Miikroelectrochemical investigation of the oxygen and CO2 reduction at gas diffusion electrodes

气体扩散电极处氧气和二氧化碳还原的微电化学研究

• 批准号: 316983898
• 负责人: Professor Dr. Wolfgang Schuhmann
• 金额: --
• 依托单位: Arbeitsgruppe Elektroanalytik und Sensorik
• 依托单位国家: 德国
• 项目类别: Research Units
• 财政年份: 2016
• 资助国家: 德国
• 起止时间: 2015-12-31 至 2023-12-31
• 项目状态: 已结题
• 来源: https://gepris.dfg.de/gepris/projekt/316983898?language=en
• 关键词: Miikroelectrochemical; investigation; oxygen; CO2; reduction

The application of the silver/PTFE GDEs already utilized during the first funding period will be extended beyond its present use for the catalysis of the oxygen reduction reaction (ORR) in the context of the industrial chlor-alkali electrolysis process. We were already able to show that elec-trochemical reactions, such as the hydroxide producing ORR, pose a barely acknowledged yet substantial influence on the reaction environment. It is expected that the local activity of hydroxide rises whereas the water activity is decreasing, leading to a diminished reaction rate due to a rise in the local pH and a change in the reactant solubility. We want to use silver/PTFE based GDEs fabricated in the coordination project (KO) and in TP1 (Turek) for the electrochemical reduction of CO2 with concurrent modulation of the local pH via the ORR. Silver is known to yield mainly H2 and CO2 because of an overlap of the required potentials. We hypothesize that the selectivity of the CO2RR can be shifted towards the production of CO by modulating the local reaction environ-ment. Increasing the local pH may inhibit the parasitic hydrogen evolution (HER) which in turn would increase the faradaic efficiency for CO. In addition, we plan to investigate the influence of the CO2RR on the electrochemical environment utilizing a SECM based methodology that was developed during the first funding period. By modification of SECM based methods we want to elucidate local dynamic changes inside the GDE. Furthermore, the gained insights shall be valida-ted using vibrational spectroscopies with a conceptually new operando Raman cell. We expect to be able to experimentally validate simulations from TP1 (Turek) and TP2 (Krewer) and to define sophisticated input parameters for novel GDE models. Moreover, we plan to perform model electrowetting experiments in capillaries as input for TP4 (Manke) and TP5 (Nieken).
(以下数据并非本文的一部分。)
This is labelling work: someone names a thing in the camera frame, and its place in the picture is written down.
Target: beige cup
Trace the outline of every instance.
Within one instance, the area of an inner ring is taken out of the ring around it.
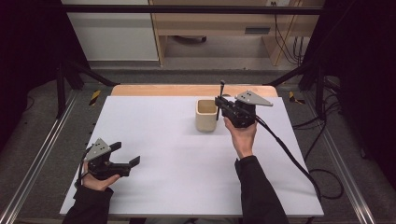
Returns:
[[[213,132],[216,129],[218,107],[215,100],[198,100],[195,109],[195,126],[200,132]]]

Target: white table
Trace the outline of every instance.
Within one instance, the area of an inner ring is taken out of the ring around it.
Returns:
[[[122,142],[113,162],[141,156],[129,177],[117,181],[110,214],[120,217],[240,217],[240,183],[233,163],[231,136],[218,122],[213,133],[194,127],[195,102],[208,96],[109,96],[90,144],[98,137]],[[281,98],[257,106],[257,114],[283,140],[305,168]],[[319,217],[323,211],[314,187],[276,140],[259,127],[254,153],[289,217]],[[73,183],[61,214],[73,205]]]

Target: black curtain
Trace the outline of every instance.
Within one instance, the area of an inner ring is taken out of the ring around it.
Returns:
[[[43,4],[61,1],[0,3],[0,151],[21,118],[28,91],[55,79],[64,60],[89,68],[67,14],[46,11]]]
[[[328,7],[353,7],[331,38],[318,46],[341,15],[320,16],[305,60],[318,57],[325,75],[340,78],[340,101],[369,158],[377,161],[396,188],[396,1],[328,0]],[[300,87],[309,88],[317,71],[304,74]]]

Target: person's left hand
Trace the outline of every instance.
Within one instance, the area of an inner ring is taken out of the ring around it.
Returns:
[[[87,162],[84,162],[84,171],[88,172]],[[119,175],[113,175],[106,180],[98,180],[95,177],[93,177],[93,175],[86,174],[82,178],[82,185],[89,189],[105,191],[108,188],[108,186],[114,184],[118,179],[120,179]]]

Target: metal frame
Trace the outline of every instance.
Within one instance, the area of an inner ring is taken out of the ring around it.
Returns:
[[[46,10],[84,13],[201,13],[201,14],[276,14],[322,15],[341,12],[323,7],[232,7],[232,6],[142,6],[142,5],[44,5]]]
[[[314,107],[314,96],[312,93],[304,92],[304,98],[307,100],[309,108],[314,116],[317,115],[316,109]],[[327,148],[330,158],[332,159],[332,164],[334,165],[337,174],[339,175],[341,182],[345,188],[346,194],[349,197],[352,207],[355,210],[356,216],[358,217],[361,224],[375,224],[373,214],[370,211],[366,201],[361,195],[358,185],[356,184],[352,173],[350,173],[347,168],[347,164],[344,162],[341,154],[337,148],[337,145],[332,140],[332,136],[326,129],[323,133],[323,141]]]
[[[30,166],[27,174],[22,180],[20,186],[18,187],[17,191],[12,197],[7,208],[1,214],[0,216],[1,224],[13,223],[17,218],[17,215],[20,212],[23,203],[25,202],[30,190],[32,189],[33,184],[37,180],[41,168],[44,166],[44,163],[48,155],[50,154],[52,147],[55,144],[56,139],[58,138],[59,133],[61,132],[71,110],[73,109],[77,97],[78,97],[78,91],[71,91],[71,94],[67,101],[66,110],[64,111],[63,115],[60,118],[55,120],[51,130],[49,131],[49,134],[47,135],[46,140],[44,141],[43,145],[38,151],[35,160]]]

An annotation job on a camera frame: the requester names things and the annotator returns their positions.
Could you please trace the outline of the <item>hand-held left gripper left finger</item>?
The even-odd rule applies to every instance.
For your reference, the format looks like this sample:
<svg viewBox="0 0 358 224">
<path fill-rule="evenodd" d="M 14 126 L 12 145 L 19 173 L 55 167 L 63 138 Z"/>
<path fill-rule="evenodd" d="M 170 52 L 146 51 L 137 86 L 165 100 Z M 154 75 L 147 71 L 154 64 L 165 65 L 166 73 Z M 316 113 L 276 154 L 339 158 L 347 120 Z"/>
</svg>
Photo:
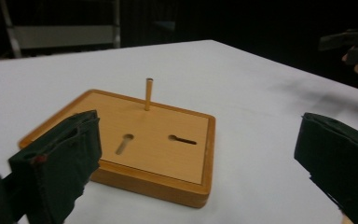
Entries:
<svg viewBox="0 0 358 224">
<path fill-rule="evenodd" d="M 102 156 L 95 110 L 64 119 L 9 158 L 13 216 L 30 224 L 62 224 L 99 168 Z"/>
</svg>

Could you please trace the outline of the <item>metal stand frame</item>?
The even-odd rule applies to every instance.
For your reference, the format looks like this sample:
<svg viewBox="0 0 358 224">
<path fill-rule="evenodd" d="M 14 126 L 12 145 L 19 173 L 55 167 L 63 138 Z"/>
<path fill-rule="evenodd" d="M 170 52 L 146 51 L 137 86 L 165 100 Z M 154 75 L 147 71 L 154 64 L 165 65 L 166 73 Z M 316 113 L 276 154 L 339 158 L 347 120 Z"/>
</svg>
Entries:
<svg viewBox="0 0 358 224">
<path fill-rule="evenodd" d="M 107 2 L 113 12 L 112 23 L 109 25 L 14 25 L 7 7 L 7 0 L 0 0 L 0 8 L 13 56 L 21 58 L 22 51 L 30 49 L 90 46 L 120 48 L 120 0 L 87 1 Z"/>
</svg>

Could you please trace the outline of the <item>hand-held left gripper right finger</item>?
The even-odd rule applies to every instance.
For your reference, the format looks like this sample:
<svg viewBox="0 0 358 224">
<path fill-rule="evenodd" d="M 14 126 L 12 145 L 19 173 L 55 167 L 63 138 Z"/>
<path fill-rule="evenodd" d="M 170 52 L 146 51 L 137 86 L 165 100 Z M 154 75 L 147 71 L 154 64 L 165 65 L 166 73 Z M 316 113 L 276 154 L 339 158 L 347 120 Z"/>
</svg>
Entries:
<svg viewBox="0 0 358 224">
<path fill-rule="evenodd" d="M 310 180 L 358 224 L 358 131 L 318 114 L 306 113 L 294 154 Z"/>
</svg>

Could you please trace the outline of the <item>wooden peg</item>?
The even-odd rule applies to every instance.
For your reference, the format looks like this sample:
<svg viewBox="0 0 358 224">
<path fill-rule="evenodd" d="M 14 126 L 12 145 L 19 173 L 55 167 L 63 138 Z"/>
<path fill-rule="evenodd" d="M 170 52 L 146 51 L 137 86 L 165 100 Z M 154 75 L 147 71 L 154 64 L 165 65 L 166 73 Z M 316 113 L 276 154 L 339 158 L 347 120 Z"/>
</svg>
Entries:
<svg viewBox="0 0 358 224">
<path fill-rule="evenodd" d="M 145 83 L 145 111 L 150 110 L 153 83 L 154 83 L 153 78 L 148 77 L 146 79 L 146 83 Z"/>
</svg>

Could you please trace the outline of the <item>wooden base board with slots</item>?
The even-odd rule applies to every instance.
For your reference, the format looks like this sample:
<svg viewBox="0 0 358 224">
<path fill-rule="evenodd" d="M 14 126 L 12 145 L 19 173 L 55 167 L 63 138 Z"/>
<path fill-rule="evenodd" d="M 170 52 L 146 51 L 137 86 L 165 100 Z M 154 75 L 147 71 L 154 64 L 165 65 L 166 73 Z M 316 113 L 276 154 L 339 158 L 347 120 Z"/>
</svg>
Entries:
<svg viewBox="0 0 358 224">
<path fill-rule="evenodd" d="M 90 90 L 25 135 L 25 148 L 74 114 L 95 110 L 103 155 L 91 180 L 201 208 L 213 176 L 215 118 L 107 91 Z"/>
</svg>

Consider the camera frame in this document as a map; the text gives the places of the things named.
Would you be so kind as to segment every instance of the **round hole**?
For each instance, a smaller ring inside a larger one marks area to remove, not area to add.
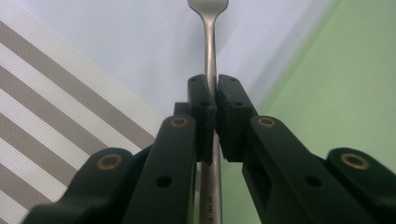
[[[201,106],[209,106],[209,103],[208,102],[201,102],[200,105]]]
[[[344,153],[341,155],[341,161],[359,170],[367,170],[370,167],[370,163],[366,159],[353,153]]]
[[[306,182],[308,185],[310,185],[310,186],[312,186],[312,187],[315,187],[315,188],[319,188],[319,187],[321,186],[320,180],[319,180],[317,177],[313,176],[313,175],[308,175],[308,176],[305,178],[305,182]]]
[[[175,118],[175,119],[172,119],[172,121],[171,121],[171,124],[174,127],[183,127],[187,123],[188,123],[187,120],[183,119],[183,118]]]
[[[272,119],[261,118],[259,119],[259,124],[267,128],[272,128],[275,126],[276,123]]]
[[[108,154],[99,159],[96,166],[99,170],[113,170],[122,162],[122,156],[118,154]]]
[[[172,184],[172,178],[167,175],[160,176],[157,178],[156,184],[159,188],[167,188]]]

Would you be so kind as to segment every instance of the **white stripe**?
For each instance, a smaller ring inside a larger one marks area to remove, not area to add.
[[[0,138],[0,163],[44,196],[55,202],[66,191],[66,186],[47,173],[37,164],[21,154],[17,149]]]
[[[26,208],[0,190],[0,218],[7,223],[21,223],[26,214]]]
[[[2,2],[0,4],[0,20],[96,91],[148,133],[153,136],[157,135],[163,122],[163,118],[158,113],[67,47],[64,42],[52,35],[23,10],[14,6],[11,1],[0,0],[0,2]]]
[[[140,151],[133,142],[2,44],[0,64],[107,146],[129,149],[134,154]]]
[[[20,126],[37,141],[68,162],[75,169],[81,168],[89,155],[70,140],[50,127],[29,109],[21,105],[3,90],[0,90],[0,112]]]

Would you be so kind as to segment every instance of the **metal utensil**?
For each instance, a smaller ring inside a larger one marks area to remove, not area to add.
[[[213,97],[216,96],[215,22],[228,6],[228,0],[188,0],[205,27],[205,76]],[[221,223],[221,180],[219,138],[213,138],[212,163],[201,166],[200,223]]]

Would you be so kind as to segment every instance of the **white surface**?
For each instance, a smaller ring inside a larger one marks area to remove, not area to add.
[[[167,117],[204,72],[204,28],[187,0],[14,0]],[[218,74],[259,106],[331,0],[230,1],[217,21]]]

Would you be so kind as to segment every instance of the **light green fabric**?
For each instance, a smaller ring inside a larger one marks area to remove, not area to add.
[[[260,114],[322,158],[352,147],[396,172],[395,12],[394,0],[336,1]],[[222,165],[223,223],[260,223],[241,167]]]
在第一个供资期内已经使用的银/PTFE GDE的应用范围将扩大到其目前在工业氯碱电解过程中催化氧还原反应的用途之外。我们已经能够证明，电化学反应，如氢氧化物产生ORR，对反应环境产生了几乎没有被承认但实质性的影响。预计氢氧化物的局部活性升高，而水活性降低，导致由于局部pH升高和反应物溶解度变化而导致反应速率降低。我们希望使用在协调项目（KO）和TP 1（Turek）中制造的银/PTFE基GDE，用于CO2的电化学还原，同时通过ORR调节局部pH。已知银主要产生H2和CO2，因为所需电势重叠。我们推测，CO2 RR的选择性可以转向生产CO通过调节本地的反应流程。增加当地的pH值可能会抑制寄生析氢（HER），这反过来又会增加法拉第效率为CO。此外，我们计划调查的影响CO2 RR的电化学环境，利用SECM为基础的方法，在第一个资助期内开发。通过修改SECM为基础的方法，我们要阐明GDE内的局部动态变化。此外，所获得的见解应使用振动光谱与一个概念上新的operando拉曼细胞进行验证。我们希望能够通过实验验证TP 1（Turek）和TP 2（Krewer）的模拟，并为新的GDE模型定义复杂的输入参数。此外，我们计划在毛细管中进行模型电润湿实验，作为TP 4（Manke）和TP 5（Nieken）的输入。